Return only the number of lines in the records below where the string "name" shows up.

Entries taken from a collection:

━━━━━━━━━━━━━━━━━━━━

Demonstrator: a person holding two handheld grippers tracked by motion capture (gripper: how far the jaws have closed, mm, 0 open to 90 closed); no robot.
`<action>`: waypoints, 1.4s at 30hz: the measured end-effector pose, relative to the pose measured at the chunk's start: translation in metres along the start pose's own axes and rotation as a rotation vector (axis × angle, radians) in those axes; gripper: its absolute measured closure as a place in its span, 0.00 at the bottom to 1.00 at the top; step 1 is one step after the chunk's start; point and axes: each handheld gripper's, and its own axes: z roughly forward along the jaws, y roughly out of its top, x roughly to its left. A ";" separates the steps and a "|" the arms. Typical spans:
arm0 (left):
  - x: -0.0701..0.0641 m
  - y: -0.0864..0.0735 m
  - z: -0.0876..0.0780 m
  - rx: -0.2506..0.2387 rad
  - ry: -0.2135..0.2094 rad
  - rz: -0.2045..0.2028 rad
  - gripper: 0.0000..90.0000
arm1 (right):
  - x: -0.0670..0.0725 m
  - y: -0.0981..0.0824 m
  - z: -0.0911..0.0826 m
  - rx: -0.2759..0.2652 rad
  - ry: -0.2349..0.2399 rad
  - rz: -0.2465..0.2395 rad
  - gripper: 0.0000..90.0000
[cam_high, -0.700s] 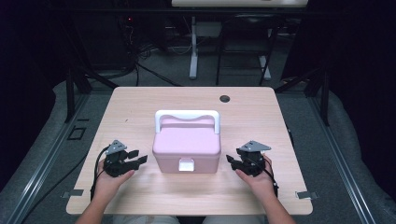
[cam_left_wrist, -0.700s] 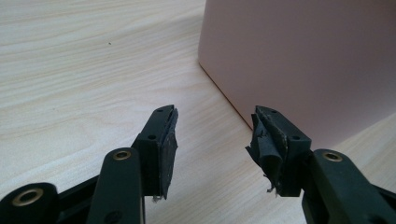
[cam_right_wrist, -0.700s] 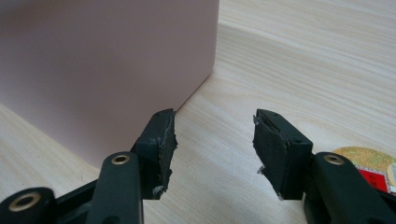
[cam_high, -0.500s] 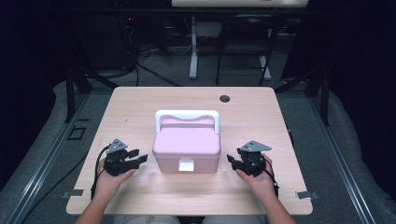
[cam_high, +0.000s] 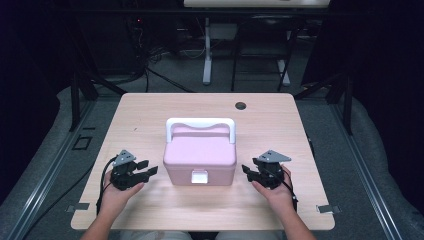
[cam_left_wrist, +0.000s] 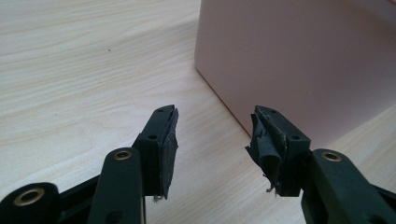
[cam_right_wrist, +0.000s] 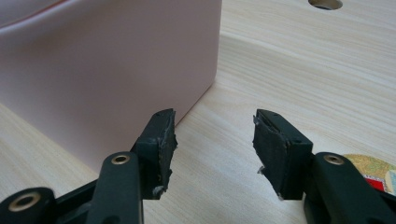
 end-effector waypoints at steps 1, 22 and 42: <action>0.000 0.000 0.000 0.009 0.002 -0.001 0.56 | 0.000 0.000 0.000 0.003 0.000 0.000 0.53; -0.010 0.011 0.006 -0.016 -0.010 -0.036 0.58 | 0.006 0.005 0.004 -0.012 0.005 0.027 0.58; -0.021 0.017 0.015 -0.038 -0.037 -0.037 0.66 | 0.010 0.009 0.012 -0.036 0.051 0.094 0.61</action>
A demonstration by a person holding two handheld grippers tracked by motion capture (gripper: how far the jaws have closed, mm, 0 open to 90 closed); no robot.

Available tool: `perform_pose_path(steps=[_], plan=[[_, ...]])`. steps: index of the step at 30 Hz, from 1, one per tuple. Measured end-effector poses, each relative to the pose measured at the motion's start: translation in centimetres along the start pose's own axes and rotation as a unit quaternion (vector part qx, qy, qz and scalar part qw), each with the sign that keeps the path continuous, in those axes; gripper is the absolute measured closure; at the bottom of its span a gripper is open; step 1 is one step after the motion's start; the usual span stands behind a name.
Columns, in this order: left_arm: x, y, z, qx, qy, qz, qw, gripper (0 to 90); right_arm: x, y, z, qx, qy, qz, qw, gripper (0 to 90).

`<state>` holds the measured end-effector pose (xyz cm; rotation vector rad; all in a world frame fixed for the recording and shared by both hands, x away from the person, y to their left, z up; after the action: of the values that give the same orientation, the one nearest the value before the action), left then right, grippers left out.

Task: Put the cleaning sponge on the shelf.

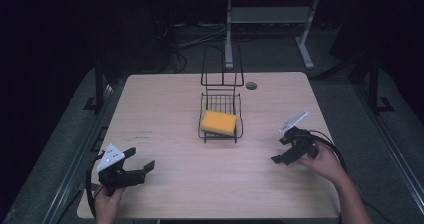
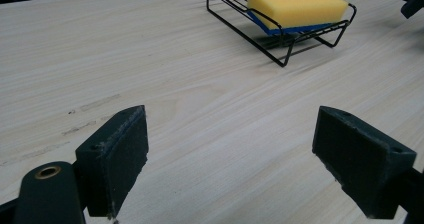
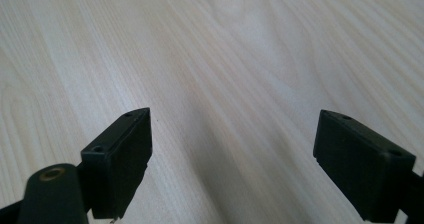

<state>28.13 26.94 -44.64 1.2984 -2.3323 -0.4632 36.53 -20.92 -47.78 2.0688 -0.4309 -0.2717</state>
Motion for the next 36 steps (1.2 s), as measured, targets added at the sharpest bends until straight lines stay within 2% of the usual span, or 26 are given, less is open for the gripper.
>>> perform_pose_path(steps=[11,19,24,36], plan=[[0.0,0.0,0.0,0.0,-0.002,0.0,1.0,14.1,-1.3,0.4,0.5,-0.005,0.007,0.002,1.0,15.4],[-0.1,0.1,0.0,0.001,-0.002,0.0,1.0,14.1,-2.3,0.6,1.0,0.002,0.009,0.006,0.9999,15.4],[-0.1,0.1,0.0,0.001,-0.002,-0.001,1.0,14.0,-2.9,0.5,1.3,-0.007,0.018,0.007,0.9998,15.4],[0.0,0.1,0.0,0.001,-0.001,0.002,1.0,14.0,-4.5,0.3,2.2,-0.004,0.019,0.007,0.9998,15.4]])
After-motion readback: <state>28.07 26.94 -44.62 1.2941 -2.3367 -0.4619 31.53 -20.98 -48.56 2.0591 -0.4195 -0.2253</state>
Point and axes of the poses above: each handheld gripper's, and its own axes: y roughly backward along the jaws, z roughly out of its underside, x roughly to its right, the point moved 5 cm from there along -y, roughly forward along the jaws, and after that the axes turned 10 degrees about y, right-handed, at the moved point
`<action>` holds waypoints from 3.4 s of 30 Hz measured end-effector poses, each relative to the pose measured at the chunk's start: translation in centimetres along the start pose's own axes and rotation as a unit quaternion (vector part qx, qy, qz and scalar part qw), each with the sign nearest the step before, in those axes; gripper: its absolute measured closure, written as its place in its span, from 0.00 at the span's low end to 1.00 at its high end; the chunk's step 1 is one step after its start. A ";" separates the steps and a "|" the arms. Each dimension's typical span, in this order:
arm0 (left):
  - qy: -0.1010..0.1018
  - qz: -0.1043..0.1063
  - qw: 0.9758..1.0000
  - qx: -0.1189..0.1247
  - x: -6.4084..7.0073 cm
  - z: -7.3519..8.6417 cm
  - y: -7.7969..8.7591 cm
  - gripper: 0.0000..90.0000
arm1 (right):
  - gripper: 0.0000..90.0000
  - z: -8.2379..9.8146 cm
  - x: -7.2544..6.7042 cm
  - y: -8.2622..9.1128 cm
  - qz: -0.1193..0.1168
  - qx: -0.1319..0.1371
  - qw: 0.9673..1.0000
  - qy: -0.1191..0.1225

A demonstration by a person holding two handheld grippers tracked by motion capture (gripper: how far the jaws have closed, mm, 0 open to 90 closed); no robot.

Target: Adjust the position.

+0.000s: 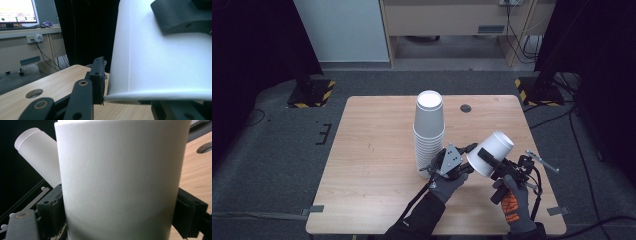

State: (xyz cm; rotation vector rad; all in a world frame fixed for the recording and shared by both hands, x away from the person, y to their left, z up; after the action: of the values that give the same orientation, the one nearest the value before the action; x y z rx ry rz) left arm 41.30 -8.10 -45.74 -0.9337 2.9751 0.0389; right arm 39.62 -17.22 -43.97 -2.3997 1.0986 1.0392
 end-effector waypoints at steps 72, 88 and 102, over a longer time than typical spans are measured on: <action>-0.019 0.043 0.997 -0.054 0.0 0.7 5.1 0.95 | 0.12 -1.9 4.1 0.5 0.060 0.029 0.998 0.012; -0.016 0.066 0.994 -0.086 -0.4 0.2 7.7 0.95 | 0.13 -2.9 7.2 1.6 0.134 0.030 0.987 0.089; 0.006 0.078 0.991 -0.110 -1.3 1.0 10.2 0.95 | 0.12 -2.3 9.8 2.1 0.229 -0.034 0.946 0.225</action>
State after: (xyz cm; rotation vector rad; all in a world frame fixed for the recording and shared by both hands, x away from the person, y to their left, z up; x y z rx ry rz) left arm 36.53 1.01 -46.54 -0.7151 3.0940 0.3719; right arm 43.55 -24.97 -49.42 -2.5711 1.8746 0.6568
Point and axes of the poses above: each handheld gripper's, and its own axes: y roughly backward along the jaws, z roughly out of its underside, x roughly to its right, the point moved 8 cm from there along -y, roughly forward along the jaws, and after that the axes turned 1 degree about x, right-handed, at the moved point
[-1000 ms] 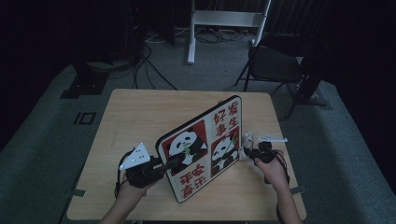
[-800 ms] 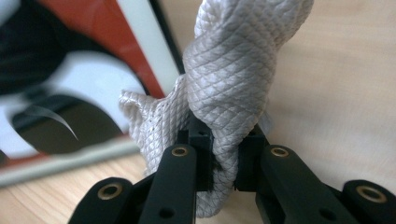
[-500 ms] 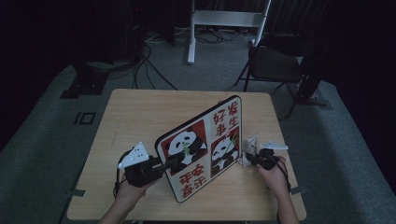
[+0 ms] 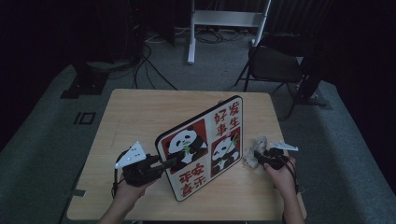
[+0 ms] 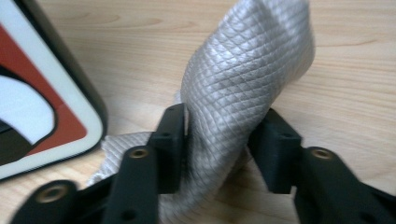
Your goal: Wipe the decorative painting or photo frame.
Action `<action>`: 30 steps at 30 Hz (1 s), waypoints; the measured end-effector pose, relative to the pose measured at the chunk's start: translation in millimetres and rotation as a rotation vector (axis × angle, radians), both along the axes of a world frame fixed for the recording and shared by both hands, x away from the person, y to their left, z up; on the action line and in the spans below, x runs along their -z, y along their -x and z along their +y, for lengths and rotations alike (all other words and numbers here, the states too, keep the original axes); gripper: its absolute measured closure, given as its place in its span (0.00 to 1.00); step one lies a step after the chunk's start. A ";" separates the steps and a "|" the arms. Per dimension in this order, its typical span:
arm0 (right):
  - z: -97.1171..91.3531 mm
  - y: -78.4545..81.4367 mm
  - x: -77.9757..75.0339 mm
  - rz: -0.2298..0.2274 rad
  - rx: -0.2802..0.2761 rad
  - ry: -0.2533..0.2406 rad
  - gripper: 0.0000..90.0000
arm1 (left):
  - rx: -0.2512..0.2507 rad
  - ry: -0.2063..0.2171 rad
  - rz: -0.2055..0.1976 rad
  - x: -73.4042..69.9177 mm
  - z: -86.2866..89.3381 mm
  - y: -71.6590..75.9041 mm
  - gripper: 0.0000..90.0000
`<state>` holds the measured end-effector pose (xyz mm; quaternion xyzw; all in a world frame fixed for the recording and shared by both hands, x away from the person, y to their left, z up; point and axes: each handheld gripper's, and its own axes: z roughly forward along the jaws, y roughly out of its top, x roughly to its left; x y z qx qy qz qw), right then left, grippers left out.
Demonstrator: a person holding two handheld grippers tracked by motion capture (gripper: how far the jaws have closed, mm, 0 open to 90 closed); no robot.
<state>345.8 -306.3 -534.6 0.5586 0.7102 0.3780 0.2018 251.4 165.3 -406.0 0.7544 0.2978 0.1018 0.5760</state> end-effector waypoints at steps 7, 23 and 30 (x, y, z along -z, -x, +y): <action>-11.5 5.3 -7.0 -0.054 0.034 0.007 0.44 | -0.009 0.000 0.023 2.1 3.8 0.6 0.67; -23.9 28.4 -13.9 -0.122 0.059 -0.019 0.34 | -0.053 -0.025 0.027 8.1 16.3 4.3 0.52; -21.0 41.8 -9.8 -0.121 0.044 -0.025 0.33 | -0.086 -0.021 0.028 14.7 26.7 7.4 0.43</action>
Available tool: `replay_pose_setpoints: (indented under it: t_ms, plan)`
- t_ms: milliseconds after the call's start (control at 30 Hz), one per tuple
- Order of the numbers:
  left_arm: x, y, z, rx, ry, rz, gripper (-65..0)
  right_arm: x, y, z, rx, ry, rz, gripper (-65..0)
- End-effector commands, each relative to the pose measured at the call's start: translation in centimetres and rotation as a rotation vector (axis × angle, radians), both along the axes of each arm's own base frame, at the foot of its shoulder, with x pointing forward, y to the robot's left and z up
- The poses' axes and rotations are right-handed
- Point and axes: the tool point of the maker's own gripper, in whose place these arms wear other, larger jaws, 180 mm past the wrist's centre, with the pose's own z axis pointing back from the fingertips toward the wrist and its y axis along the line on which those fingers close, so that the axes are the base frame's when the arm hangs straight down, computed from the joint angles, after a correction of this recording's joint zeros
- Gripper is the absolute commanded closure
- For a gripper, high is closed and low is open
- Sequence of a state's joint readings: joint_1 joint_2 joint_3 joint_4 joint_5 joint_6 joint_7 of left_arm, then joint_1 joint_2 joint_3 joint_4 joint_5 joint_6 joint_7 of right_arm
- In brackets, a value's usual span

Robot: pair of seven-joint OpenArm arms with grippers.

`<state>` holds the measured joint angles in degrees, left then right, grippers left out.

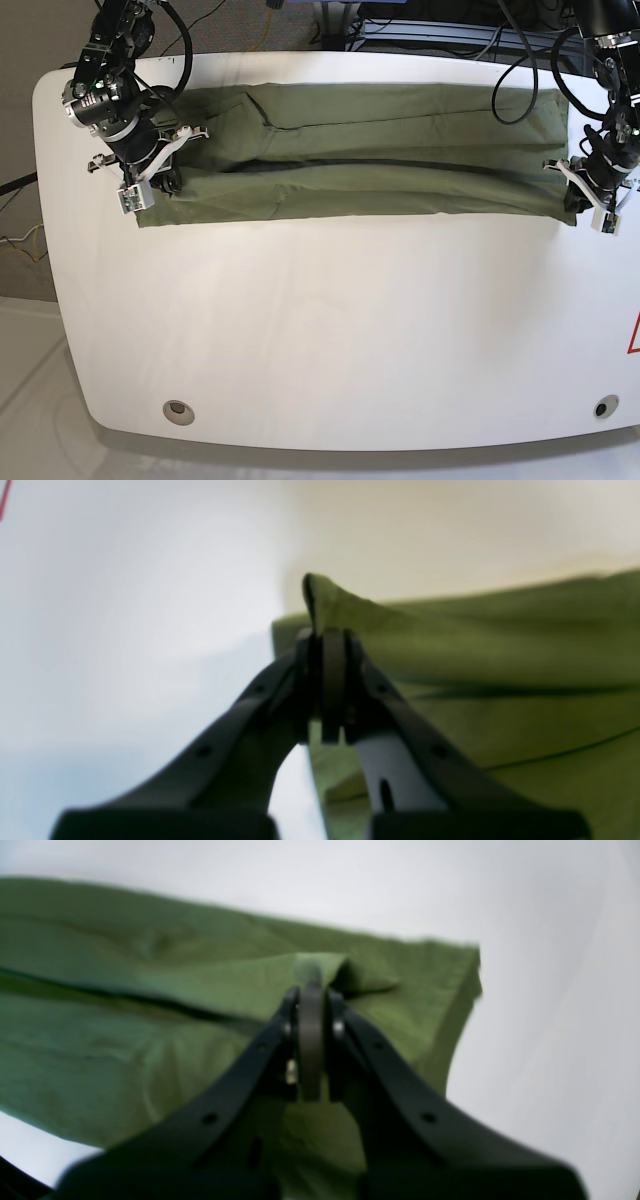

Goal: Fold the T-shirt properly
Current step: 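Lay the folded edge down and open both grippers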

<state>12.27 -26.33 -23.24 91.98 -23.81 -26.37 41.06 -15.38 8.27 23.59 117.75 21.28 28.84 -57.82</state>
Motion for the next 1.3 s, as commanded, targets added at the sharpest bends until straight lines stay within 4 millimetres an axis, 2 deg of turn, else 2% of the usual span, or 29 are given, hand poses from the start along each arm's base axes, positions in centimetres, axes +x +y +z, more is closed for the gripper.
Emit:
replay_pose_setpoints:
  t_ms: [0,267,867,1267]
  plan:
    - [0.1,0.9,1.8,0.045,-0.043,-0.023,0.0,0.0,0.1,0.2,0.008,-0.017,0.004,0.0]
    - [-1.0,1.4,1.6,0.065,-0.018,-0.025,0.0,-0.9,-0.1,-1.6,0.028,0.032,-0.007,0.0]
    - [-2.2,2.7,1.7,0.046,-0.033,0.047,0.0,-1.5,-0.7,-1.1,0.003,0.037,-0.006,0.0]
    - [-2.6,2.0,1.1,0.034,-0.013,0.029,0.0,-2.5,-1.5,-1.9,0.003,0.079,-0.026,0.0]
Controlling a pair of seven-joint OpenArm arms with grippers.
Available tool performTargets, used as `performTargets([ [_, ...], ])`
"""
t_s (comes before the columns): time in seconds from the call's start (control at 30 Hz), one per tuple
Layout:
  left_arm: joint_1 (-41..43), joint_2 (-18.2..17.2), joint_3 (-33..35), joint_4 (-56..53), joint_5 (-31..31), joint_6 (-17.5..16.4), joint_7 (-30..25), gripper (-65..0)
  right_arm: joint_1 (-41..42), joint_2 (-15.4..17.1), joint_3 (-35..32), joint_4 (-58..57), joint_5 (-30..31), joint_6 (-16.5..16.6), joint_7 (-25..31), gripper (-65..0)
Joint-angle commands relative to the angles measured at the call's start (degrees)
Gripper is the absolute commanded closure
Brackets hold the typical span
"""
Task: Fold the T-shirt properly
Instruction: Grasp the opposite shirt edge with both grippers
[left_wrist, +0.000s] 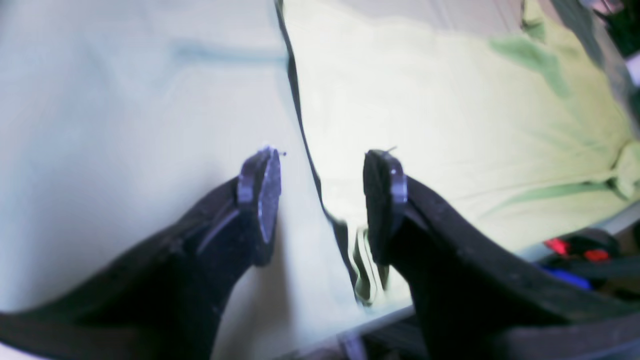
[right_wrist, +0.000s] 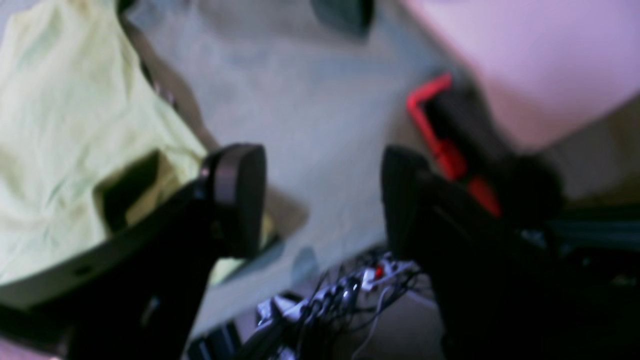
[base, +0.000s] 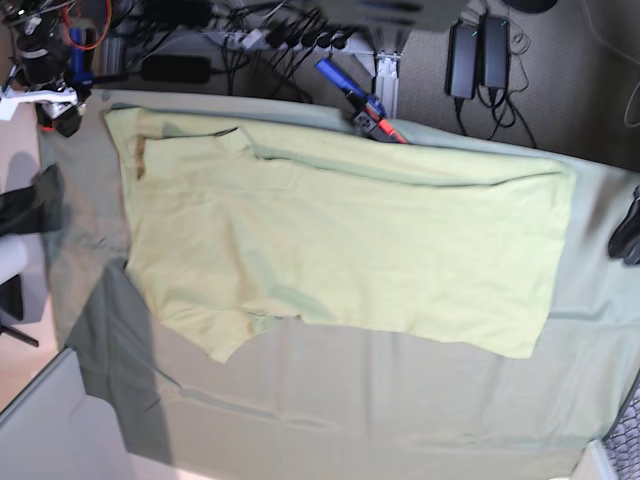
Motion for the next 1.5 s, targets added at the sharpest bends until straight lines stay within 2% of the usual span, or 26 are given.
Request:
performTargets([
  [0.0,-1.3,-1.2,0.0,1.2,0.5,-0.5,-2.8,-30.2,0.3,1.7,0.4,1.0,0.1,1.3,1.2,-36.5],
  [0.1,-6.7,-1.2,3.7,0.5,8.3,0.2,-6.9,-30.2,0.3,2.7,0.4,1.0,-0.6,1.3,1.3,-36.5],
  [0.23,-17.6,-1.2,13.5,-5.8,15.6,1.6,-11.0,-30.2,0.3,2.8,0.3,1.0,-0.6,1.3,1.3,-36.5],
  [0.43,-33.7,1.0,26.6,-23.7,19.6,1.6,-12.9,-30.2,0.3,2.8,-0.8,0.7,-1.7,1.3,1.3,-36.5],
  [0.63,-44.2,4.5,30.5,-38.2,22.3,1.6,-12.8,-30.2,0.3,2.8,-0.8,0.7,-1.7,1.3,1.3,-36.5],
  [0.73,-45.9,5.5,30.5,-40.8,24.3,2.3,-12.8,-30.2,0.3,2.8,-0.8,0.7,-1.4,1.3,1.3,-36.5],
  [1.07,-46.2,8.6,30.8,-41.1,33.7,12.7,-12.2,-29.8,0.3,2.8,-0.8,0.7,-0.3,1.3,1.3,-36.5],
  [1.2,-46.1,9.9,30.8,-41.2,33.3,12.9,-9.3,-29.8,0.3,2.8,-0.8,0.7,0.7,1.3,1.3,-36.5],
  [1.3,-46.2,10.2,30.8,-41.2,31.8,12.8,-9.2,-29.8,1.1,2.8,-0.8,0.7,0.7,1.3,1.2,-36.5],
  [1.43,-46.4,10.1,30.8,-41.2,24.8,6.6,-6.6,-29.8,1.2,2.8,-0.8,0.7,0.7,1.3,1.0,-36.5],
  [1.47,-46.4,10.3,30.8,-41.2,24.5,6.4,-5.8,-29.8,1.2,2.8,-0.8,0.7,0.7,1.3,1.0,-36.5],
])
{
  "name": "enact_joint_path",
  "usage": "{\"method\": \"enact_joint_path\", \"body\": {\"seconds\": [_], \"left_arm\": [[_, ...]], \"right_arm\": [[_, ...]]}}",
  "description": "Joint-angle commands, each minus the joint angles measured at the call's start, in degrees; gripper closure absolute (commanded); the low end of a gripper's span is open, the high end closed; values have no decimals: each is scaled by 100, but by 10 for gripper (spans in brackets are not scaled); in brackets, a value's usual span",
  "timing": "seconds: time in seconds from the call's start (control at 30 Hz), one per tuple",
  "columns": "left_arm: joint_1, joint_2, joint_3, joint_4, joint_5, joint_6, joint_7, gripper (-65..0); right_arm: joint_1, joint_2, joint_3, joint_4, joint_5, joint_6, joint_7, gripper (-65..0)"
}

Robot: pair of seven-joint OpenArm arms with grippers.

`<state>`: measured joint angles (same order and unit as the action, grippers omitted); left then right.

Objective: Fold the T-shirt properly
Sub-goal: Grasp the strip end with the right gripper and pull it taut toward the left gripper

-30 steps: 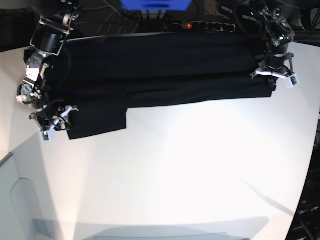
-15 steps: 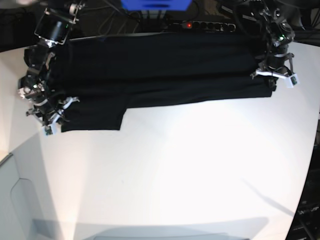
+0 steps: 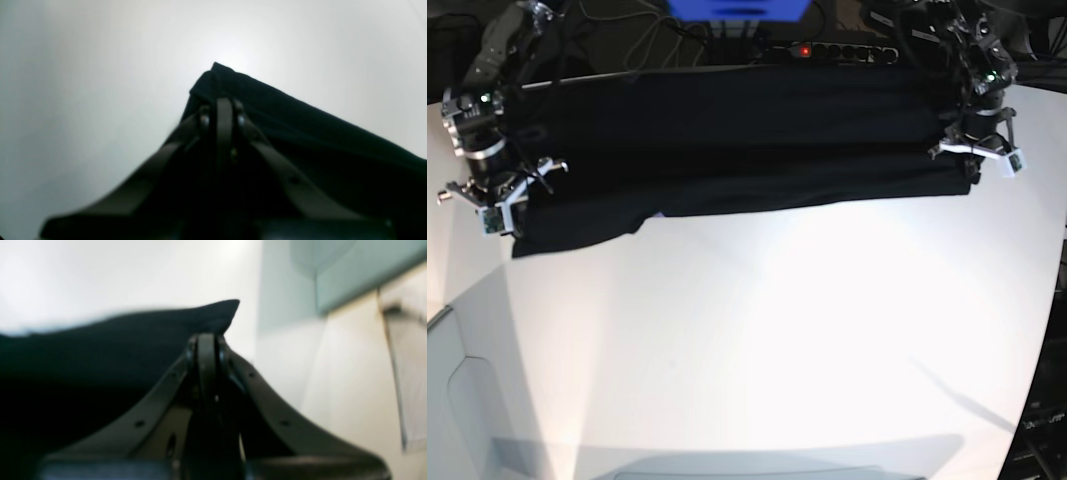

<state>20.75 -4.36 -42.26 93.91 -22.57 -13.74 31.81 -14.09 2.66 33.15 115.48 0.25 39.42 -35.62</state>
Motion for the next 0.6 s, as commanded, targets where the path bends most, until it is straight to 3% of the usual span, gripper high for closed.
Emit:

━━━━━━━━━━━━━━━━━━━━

#### RESPONSE TO THE EXERCISE
2